Max immediately wanted to put one in the book. "Nope, you have to go on the potty," I said. So he grabbed my hand and off we went to the potty. He sat there for two minutes, then jumped up. Nothing. I gave him the sticker for trying. He got one other one this weekend and one today, also for the effort.

Things are not going wondrously well with potty training. It's been a four year on-and-off ordeal. Nothing has worked—not treats, not peer pressure ("Max, Caleb likes to go potty!"), not the ecstatic potty dance I've done on the few times he has deigned to go.

At school, he goes more often. He tends to be a lot more independent at school, as I've mentioned here. So we know the plumbing's working.

Even when Max finally starts going on a regular basis, there are logistics to be worked out of how he'll pull down his own pants and generally care for himself. His dexterity poses challenges.

I am getting a little despondent. Another mom I know, whose six-year-old has cerebral palsy and is in a wheelchair, would also like advice from other parents out there. Her child needs to be lifted onto the potty (and her mom has a weak back), and then has to be helped as well. This mom is worried about depriving her daughter of her dignity and pride. She's wondering whether she is setting herself up for failure since her child is in a wheelchair.

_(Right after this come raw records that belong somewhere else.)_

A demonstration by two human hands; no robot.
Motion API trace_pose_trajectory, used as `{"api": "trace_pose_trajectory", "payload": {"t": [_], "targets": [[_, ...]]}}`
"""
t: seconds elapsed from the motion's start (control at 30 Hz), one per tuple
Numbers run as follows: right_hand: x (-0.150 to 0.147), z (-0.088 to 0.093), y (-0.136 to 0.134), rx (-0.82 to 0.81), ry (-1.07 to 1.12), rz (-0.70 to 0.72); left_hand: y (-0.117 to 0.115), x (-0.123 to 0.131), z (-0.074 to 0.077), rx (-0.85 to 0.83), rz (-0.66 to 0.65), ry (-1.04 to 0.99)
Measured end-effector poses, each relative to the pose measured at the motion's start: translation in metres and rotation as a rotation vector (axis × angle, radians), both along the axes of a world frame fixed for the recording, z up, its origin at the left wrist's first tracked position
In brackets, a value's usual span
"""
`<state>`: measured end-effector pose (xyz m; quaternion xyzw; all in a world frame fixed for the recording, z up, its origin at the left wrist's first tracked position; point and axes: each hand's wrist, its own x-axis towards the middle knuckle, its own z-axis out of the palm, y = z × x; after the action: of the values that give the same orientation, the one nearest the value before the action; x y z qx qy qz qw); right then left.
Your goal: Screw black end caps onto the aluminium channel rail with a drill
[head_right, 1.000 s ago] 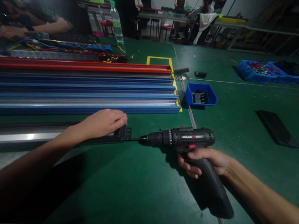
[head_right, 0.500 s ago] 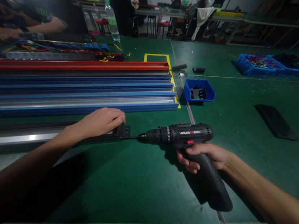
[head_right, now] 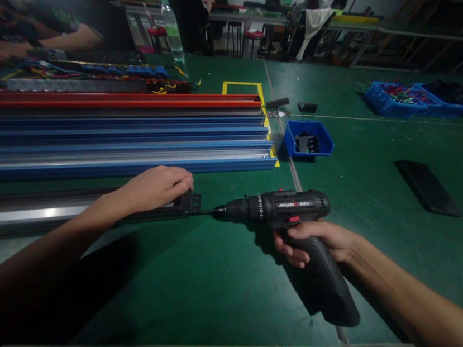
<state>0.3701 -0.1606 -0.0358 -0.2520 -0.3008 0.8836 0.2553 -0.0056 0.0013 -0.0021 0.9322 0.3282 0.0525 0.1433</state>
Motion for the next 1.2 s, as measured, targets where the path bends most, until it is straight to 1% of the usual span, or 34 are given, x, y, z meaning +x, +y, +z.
{"api": "trace_pose_trajectory", "payload": {"t": [0.3, 0.77, 1.03, 1.2], "targets": [[0.0007, -0.0013, 0.0002, -0.014, 0.021, -0.003, 0.0007, 0.0003, -0.0009, 0.009, -0.017, -0.005], [0.0010, -0.0014, 0.0007, -0.010, 0.019, -0.009, -0.0002, 0.0014, 0.0015, -0.031, 0.014, 0.019], [-0.0009, 0.0006, -0.0008, -0.015, -0.005, -0.004, 0.0003, -0.0004, -0.0009, -0.006, -0.016, -0.011], [-0.0025, 0.0042, -0.0015, -0.017, -0.065, -0.019, 0.0003, -0.0004, -0.0011, -0.023, -0.005, -0.008]]}}
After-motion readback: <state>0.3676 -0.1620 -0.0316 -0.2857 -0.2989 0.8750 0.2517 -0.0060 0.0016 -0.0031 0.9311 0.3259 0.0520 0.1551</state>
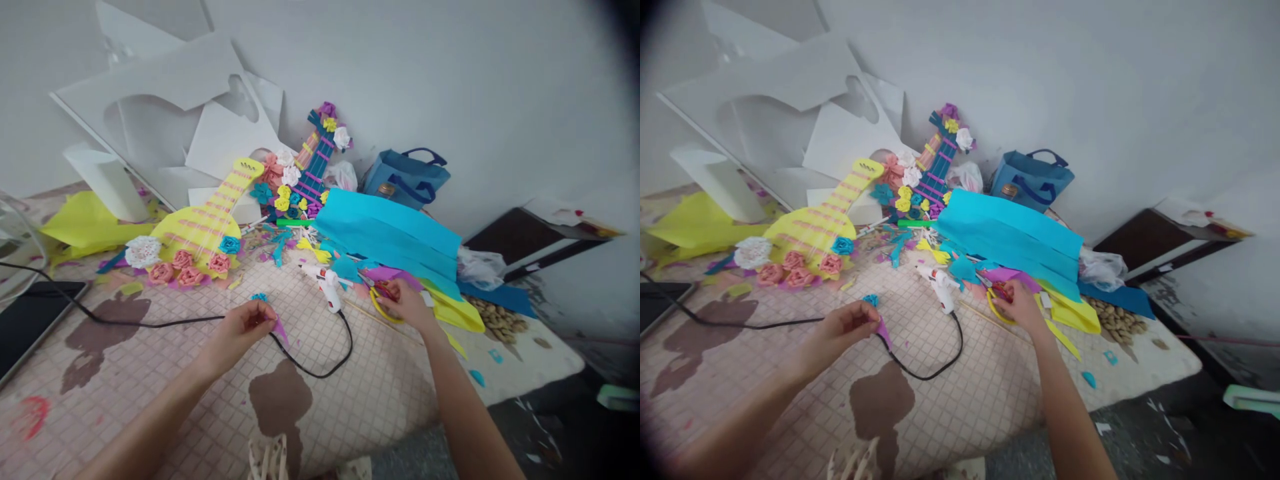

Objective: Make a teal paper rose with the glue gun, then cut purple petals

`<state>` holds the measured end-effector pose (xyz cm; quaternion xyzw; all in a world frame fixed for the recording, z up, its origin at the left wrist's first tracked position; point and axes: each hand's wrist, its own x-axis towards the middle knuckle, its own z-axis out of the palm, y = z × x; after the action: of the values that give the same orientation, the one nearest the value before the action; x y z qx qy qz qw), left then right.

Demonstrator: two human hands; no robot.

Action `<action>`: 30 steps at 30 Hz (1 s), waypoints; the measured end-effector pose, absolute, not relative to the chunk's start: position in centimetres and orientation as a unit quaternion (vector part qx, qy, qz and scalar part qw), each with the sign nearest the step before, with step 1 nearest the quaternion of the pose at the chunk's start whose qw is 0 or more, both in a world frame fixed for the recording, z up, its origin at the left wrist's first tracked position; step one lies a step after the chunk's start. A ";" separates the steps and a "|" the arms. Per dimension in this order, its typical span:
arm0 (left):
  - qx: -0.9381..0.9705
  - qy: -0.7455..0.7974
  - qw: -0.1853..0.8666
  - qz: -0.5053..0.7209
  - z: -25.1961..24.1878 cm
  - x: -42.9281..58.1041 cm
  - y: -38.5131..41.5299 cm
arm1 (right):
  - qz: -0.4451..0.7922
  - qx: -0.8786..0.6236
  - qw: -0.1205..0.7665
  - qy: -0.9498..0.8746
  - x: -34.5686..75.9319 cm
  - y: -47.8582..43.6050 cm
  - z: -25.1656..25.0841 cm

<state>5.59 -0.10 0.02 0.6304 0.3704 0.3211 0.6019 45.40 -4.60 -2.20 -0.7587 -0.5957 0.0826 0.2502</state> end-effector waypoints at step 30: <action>0.645 0.363 0.600 0.305 0.4 6.6 0.4 | 0.063 -0.674 0.585 -0.446 44.7 -2.6 1.5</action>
<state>6.59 0.42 0.35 0.6446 0.3628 0.3050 0.5998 44.67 -2.57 1.51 -0.6742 -0.4464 0.0631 0.5850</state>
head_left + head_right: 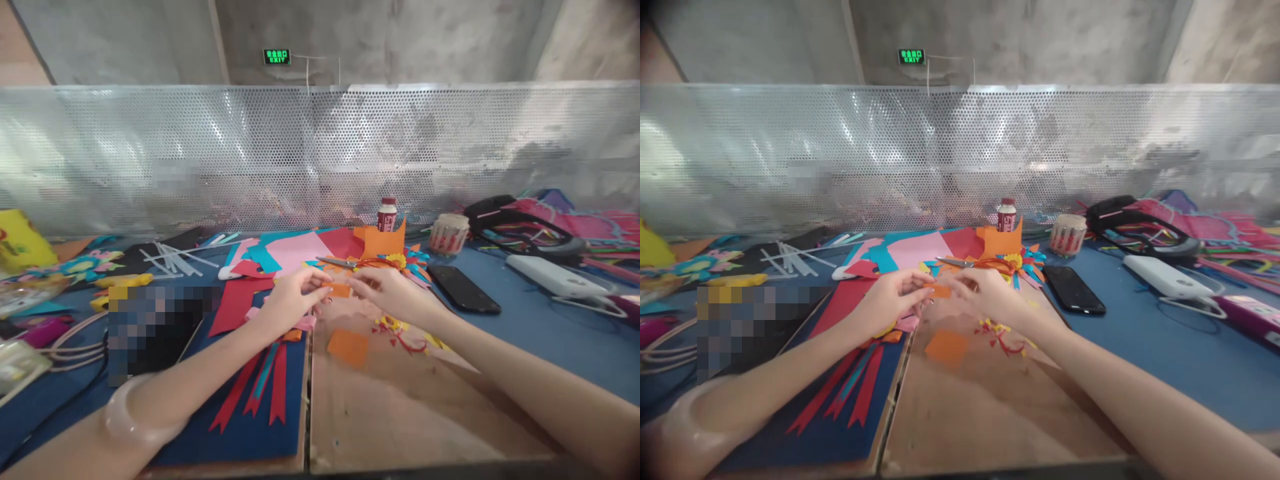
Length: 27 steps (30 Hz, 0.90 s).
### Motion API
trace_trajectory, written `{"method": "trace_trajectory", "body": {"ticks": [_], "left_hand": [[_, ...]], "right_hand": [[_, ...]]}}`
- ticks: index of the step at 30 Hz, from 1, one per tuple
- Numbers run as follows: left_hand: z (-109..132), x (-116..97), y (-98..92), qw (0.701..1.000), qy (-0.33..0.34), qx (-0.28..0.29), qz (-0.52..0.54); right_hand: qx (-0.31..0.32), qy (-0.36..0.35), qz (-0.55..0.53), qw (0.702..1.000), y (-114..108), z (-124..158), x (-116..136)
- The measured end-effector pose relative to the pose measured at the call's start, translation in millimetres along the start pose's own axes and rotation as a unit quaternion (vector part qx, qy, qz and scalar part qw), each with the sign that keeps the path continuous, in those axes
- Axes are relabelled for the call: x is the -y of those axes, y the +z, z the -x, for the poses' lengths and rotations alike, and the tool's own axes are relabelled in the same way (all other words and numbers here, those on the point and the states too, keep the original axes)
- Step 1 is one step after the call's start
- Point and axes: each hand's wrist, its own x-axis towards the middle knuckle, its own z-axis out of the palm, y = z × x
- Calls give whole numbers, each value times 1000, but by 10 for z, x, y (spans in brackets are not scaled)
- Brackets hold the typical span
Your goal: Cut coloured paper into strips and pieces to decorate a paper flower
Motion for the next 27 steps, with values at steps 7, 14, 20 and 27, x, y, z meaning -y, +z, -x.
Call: {"method": "trace_trajectory", "body": {"ticks": [7, 14, 20, 27], "left_hand": [[-23, 37, -49, 991, 65, -11, -116], [-77, 62, -59, 982, 103, -14, -159], [-12, -10, -34, 988, 54, -6, -144], [73, -146, 39, 989, 7, -3, -150]], "right_hand": [[2, -58, 206, 977, 30, -150, -210], [60, -124, 266, 954, 181, -144, -223], [27, -68, 269, 960, 172, -23, -127], [35, -30, 257, 965, 141, 79, 13]]}}
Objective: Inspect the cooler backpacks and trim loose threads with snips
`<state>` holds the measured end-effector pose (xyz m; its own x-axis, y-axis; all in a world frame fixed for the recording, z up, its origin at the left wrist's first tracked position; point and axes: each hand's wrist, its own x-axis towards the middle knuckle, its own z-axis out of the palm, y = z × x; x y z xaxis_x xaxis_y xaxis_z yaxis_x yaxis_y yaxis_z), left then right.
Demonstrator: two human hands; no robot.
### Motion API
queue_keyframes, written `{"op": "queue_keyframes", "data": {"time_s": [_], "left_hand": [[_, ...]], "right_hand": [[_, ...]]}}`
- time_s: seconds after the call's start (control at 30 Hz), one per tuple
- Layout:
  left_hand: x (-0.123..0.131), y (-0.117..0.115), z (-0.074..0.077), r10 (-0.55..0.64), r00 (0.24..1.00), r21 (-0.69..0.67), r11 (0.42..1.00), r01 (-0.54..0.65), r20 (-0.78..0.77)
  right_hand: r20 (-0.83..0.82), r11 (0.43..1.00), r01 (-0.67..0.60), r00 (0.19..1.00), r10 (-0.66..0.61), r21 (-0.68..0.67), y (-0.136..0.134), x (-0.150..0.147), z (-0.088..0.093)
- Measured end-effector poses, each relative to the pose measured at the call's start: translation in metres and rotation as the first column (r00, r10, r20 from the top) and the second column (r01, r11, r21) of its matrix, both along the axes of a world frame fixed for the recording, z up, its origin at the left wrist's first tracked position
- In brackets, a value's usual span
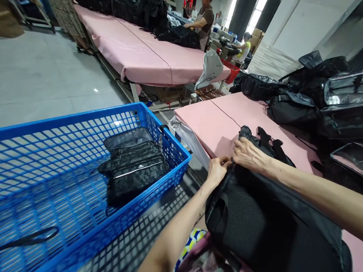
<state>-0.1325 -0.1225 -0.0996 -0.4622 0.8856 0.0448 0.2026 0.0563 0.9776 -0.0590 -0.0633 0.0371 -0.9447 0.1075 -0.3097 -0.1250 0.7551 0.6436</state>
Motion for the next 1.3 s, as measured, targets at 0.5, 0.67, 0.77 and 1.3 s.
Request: {"op": "queue_keyframes", "data": {"time_s": [0.5,0.67,0.77,1.3], "left_hand": [[0.007,-0.004,-0.003,-0.001,1.0,0.095,0.995,0.0,0.011],[0.007,-0.004,-0.002,0.013,1.0,0.101,0.995,-0.013,0.004],[0.009,-0.003,-0.001,0.002,1.0,0.095,0.995,-0.002,-0.002],[0.02,-0.028,0.008,-0.29,0.934,-0.125,0.955,0.269,-0.207]], "right_hand": [[0.051,0.994,-0.098,0.994,0.101,-0.051,-0.004,0.0,-0.009],[0.086,0.987,-0.155,0.984,0.158,-0.036,-0.004,-0.005,-0.018],[0.094,0.987,-0.159,0.983,0.161,-0.021,-0.003,-0.005,-0.021],[-0.634,0.568,0.415,-0.03,-0.772,-0.711,-0.007,0.256,-0.008]]}}
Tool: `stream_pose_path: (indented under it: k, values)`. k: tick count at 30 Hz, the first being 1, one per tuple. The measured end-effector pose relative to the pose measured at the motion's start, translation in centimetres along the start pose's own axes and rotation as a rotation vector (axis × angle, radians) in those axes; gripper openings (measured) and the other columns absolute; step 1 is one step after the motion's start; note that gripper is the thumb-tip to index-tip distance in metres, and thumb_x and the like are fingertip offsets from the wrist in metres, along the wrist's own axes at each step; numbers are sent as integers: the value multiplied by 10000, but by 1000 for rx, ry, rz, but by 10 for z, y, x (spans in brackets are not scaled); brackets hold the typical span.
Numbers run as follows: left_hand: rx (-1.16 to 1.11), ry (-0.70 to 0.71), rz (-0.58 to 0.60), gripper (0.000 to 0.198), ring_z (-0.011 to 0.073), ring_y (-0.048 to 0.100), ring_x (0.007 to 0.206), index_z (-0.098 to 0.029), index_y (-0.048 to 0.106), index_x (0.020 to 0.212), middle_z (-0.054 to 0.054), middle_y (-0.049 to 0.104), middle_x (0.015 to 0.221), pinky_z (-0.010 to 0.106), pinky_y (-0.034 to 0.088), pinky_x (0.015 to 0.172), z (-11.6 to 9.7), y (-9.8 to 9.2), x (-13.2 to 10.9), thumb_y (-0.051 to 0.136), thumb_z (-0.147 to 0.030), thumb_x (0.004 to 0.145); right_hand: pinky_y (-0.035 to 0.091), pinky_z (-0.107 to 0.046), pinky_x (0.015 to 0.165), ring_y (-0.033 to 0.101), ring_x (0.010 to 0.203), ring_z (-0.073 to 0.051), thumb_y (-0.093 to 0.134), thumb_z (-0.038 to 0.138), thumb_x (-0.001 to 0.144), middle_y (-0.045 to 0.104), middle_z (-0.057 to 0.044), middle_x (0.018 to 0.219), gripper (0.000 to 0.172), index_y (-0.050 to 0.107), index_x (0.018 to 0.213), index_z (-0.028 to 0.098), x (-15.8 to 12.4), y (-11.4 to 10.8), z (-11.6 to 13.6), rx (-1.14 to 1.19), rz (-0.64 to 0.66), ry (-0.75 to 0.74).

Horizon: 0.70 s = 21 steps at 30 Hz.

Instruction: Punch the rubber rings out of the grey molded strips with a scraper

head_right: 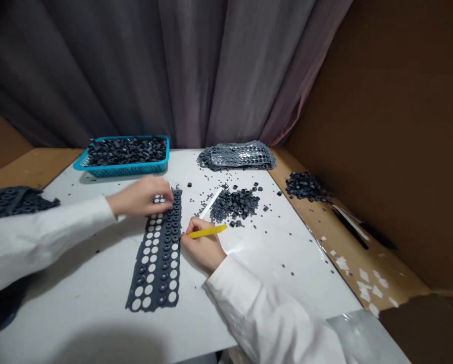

So, that's two of us who would really, really welcome your potty-training experiences and tips (and books, if there are good ones) for kids with special needs at a variety of ability levels. And, of course, your success stories.

Please, be potty-mouthed.

33 comments:

  1. Oh potty training! I'll be reading as this is really hard for us too. Daughter is 5 & sort-of gets it but has no motivation, is non-verbal & non-ambulatory(for most part) so onus is on us. When we take her every 2 hours she would go but that gets exhausting & need full team to be on board. My brother suggested I get bells & put them all over so that she can shake them if she needs to go (but again, how do you teach motivation?). When I do put her on the potty, she knows to bang the toilet paper when she is all done so we've made progress. It is a real challenge so for now we just put her on a few times a day & cheer if she goes.

    ReplyDelete
  2. We spent two weeks in November trying intensive potty training recommended by Jake's doc. We weren't successful this time, but we will try again.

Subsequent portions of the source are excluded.